Stored data:
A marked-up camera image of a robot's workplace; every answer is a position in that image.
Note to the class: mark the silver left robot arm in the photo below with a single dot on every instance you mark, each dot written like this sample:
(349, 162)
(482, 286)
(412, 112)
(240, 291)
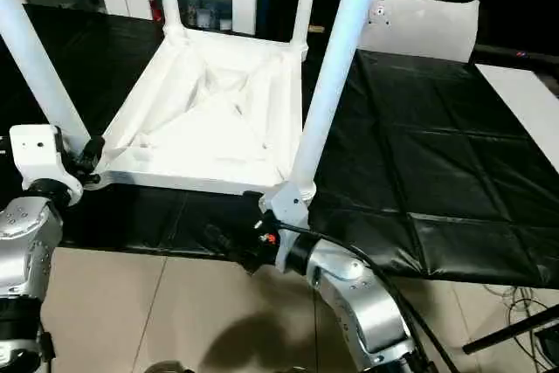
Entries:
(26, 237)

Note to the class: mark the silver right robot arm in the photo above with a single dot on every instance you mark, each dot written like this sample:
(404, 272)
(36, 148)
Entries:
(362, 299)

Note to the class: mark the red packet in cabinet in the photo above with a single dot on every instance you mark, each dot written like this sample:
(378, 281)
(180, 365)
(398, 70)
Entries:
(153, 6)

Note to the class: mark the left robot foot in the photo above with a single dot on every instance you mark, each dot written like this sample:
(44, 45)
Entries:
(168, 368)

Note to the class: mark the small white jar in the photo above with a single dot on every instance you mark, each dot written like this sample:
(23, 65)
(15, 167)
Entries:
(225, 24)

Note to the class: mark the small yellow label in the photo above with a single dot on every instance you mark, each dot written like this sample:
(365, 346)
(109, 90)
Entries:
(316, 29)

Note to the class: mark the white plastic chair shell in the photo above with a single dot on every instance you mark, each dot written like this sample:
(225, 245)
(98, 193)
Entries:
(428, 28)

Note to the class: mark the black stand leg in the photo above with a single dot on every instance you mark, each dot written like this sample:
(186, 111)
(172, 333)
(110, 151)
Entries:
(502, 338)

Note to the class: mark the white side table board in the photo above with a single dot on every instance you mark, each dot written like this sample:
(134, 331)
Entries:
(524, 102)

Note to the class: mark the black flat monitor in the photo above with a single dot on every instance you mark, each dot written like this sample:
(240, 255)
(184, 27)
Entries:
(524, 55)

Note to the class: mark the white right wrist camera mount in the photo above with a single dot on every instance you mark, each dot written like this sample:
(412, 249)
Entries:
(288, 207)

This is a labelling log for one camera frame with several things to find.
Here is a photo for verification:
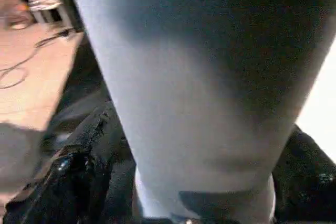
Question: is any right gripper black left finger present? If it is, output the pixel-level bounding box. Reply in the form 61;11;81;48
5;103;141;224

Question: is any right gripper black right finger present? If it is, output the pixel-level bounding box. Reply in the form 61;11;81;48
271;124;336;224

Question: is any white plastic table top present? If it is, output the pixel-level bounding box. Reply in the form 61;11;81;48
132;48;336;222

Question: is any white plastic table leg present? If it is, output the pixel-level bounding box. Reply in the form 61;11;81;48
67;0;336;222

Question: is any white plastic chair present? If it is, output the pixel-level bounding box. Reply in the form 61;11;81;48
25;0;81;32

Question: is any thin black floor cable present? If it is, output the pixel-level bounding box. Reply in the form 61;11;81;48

◆ Assignment ◆
For each line above that includes "silver", make a copy.

◆ Your solution ◆
Note to the class: mark the silver left robot arm in the photo below with a single dot on every instance you mark, each dot written like this sample:
Note to the class: mark the silver right robot arm in the photo above with a single dot on every instance you mark, each dot written like this sample:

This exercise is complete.